Trotsky in love. Whatever his initial motivations, Bronstein’s revolutionary career began under appropriately romantic auspices. He was introduced by school friends into a radical discussion group conducted by a self-educated Czech gardener named Franz Shvigovsky. Though the group’s subversive activities were limited to tea drinking and talk, Shvigovsky was regarded as a dangerous conspirator by the czarist police, and therefore had immense prestige in the eyes of the students.
One member of the group was a young woman, several years older than Bronstein, named Alexandra Sokolovskaya. Alexandra, who later became Bronstein’s first wife, was a Marxist. Bronstein, like his mentor Shvigovsky, thought of himself as a Narodnik, a socialist-populist of the old-fashioned, idealistic, warmhearted Russian sort. “A curse upon all Marxists, and upon those who want to bring dryness and hardness into all relations of life,” he exclaimed in a defiant New Year’s toast, addressed with adolescent boorishness to Alexandra herself. She walked out of the room, and a few months later he became a convert to Marxism.

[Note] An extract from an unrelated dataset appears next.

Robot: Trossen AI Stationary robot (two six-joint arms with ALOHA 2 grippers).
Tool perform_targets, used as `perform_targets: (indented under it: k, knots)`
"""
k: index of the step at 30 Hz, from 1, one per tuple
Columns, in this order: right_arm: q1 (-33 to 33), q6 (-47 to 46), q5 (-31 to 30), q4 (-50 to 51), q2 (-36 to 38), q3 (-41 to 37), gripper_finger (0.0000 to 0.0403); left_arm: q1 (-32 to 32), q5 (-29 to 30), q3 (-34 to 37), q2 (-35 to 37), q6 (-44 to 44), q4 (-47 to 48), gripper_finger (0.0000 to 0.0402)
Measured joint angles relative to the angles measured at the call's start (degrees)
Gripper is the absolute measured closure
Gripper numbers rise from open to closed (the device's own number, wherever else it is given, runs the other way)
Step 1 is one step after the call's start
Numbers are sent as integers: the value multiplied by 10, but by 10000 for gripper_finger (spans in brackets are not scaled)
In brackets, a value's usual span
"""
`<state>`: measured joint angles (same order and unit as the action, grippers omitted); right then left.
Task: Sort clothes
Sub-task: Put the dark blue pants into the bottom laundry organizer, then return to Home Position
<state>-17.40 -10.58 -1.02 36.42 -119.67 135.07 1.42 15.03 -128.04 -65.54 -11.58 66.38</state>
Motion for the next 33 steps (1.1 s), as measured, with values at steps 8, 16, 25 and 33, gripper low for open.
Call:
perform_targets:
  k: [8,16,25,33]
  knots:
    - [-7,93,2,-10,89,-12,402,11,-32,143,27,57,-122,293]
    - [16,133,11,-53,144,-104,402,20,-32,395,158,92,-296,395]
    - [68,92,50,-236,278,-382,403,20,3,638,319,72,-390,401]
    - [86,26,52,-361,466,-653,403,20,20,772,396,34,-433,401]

The incident illustrates the basic dichotomy in Trotsky’s nature. There were to be occasions in his career as an adult revolutionary when the marxist zealot or windy theorizer would seem, in fact to have forgotten his native humanity, not to mention his common sense. In 1919 Trotsky proposed conscripting workers to lay the basis for a Socialist economy in Russia, and in what a few years later would have seemed a typical example of Stalinist cynicism, denounced the “wretched and miserable liberal prejudice” that forced labor was always unproductive.
More often perhaps, Trotsky’s Marxism would serve as a focusing lens to the somewhat diffuse ardor of his temperament, magnifying both his virtues and his faults to a heroic intensity, ultimately enabling him to personify better than any other figure in modern history the twentieth-century myth of revolution.